** Opening SUPPLIED DATA block **
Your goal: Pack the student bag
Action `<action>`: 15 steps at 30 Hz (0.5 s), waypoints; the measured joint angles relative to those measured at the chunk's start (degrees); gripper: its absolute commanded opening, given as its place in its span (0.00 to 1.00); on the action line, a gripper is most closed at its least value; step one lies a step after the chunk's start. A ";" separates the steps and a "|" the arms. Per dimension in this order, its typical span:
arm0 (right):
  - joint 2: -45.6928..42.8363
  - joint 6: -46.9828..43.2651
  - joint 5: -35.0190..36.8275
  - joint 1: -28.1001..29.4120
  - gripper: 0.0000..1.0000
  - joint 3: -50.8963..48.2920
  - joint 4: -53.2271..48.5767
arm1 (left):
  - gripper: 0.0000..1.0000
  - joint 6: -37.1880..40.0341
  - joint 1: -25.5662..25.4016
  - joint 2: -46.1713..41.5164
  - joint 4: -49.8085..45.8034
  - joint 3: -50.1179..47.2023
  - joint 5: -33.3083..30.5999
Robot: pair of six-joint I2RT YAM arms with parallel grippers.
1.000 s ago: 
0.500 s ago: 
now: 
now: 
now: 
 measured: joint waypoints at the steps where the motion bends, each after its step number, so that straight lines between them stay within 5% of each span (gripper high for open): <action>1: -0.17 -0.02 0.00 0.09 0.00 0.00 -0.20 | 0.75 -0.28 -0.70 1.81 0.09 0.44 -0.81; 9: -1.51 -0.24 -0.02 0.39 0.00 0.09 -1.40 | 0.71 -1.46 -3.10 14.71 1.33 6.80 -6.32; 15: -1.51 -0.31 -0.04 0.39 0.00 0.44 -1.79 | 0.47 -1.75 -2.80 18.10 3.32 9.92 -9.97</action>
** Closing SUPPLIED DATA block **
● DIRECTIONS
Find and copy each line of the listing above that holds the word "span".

● RESULT OF THE EXERCISE
Action `<action>`: 15 steps at 30 Hz (0.5 s), waypoints; the measured joint angles relative to those measured at the chunk's start (degrees); gripper: its absolute commanded opening, given as its place in its span (0.00 to 1.00); on the action line, a gripper is most closed at its least value; step one lies a step after the chunk's start. A ";" separates the steps and a "|" the arms. Per dimension in this order, its typical span:
 measured: joint waypoints at the steps where the motion bends, each after its step number, so that straight lines between them stay within 5% of each span (gripper high for open): <action>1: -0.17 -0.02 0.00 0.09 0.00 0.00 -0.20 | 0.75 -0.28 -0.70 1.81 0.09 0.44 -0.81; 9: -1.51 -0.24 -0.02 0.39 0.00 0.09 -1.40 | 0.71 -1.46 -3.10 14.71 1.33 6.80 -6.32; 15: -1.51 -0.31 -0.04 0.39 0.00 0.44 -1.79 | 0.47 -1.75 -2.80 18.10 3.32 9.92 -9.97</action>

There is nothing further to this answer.